Dataset records:
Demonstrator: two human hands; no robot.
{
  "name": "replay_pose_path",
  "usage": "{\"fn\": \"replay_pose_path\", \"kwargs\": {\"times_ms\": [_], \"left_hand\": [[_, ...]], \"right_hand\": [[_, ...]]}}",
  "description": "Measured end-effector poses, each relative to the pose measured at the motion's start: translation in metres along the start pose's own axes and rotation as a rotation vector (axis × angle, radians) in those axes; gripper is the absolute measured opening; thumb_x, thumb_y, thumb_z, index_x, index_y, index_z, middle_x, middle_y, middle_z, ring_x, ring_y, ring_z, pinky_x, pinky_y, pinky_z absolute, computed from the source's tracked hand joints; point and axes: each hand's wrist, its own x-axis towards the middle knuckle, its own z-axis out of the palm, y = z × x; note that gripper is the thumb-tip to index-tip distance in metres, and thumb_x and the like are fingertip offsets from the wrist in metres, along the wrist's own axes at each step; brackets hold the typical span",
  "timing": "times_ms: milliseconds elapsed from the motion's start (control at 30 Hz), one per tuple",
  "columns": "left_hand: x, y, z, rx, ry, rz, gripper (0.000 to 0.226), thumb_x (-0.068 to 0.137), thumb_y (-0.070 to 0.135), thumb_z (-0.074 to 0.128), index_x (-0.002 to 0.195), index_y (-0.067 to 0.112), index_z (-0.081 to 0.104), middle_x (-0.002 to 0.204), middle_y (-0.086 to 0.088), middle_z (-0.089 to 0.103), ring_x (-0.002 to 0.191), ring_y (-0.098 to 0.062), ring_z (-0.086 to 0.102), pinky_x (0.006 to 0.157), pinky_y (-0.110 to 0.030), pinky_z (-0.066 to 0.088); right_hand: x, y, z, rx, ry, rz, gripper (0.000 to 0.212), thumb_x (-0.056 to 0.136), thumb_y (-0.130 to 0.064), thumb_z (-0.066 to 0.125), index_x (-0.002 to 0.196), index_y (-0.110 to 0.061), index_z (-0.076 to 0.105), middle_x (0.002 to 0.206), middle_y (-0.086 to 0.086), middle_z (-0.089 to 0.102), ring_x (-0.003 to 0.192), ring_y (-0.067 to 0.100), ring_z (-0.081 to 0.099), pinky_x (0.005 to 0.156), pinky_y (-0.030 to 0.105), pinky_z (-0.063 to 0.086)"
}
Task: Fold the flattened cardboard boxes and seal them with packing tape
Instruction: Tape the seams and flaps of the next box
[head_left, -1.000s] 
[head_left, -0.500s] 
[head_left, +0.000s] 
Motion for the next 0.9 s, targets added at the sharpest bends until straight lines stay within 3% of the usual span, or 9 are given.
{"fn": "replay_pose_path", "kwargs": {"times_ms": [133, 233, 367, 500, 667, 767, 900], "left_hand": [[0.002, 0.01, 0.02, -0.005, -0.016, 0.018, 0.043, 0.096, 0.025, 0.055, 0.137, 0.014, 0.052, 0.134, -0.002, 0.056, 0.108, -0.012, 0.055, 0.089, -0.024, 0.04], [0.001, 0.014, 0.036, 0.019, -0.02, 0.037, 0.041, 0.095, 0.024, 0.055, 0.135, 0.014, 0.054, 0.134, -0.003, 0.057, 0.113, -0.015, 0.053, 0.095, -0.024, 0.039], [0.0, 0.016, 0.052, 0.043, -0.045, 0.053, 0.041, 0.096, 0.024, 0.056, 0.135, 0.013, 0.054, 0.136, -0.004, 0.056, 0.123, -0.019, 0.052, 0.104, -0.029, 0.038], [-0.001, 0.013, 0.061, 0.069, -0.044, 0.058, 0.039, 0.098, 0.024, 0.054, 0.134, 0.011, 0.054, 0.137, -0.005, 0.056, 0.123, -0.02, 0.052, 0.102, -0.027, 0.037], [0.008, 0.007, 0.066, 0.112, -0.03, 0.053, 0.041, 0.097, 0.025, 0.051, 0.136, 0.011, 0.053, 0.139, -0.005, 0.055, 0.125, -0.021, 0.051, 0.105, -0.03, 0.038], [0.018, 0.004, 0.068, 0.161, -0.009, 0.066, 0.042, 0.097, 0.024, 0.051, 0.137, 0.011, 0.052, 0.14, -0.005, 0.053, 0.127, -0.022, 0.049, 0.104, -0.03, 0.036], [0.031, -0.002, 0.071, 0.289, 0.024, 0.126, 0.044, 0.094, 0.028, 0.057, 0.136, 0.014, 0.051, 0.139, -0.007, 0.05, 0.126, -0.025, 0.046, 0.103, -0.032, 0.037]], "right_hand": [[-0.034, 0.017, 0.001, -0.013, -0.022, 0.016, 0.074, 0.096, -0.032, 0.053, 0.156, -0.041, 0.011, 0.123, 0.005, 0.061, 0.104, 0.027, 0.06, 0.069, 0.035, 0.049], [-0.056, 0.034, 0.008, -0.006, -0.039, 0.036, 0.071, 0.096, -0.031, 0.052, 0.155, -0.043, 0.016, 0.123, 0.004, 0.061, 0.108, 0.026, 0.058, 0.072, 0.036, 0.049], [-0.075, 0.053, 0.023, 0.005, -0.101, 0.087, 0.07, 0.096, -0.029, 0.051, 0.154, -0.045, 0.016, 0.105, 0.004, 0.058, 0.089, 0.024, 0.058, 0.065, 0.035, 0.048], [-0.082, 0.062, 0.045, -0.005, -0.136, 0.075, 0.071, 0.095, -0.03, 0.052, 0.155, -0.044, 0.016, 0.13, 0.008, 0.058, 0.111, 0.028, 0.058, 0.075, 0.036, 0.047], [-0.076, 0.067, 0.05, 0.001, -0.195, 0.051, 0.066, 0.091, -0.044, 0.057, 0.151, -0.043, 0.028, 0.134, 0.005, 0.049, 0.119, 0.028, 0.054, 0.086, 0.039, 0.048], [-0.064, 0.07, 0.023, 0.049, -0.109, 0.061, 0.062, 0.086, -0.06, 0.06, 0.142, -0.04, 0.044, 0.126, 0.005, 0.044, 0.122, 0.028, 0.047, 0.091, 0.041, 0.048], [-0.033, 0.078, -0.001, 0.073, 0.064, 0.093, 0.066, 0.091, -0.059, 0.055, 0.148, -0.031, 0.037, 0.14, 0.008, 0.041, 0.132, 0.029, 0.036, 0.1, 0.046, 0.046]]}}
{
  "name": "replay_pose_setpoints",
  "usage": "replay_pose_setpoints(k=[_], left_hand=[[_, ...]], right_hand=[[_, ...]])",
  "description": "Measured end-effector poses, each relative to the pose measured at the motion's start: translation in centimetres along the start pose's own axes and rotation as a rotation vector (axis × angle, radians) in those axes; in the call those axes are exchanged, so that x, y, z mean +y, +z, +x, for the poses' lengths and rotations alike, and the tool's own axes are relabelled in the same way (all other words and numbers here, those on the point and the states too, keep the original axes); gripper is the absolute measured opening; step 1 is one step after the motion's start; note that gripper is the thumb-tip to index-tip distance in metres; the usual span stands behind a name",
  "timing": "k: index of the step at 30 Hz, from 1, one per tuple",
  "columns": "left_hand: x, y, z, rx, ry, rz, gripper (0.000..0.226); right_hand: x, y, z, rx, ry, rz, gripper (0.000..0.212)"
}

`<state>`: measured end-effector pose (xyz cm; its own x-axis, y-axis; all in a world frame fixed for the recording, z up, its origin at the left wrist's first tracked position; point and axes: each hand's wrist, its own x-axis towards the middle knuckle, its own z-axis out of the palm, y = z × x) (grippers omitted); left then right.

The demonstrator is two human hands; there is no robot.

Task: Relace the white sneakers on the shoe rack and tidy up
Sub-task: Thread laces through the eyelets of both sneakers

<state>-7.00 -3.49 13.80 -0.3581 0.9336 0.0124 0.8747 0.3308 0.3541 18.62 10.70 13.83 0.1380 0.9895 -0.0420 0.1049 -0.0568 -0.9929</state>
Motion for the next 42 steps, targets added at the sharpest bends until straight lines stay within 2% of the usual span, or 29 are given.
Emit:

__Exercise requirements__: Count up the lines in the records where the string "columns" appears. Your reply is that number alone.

__Exercise response__: 2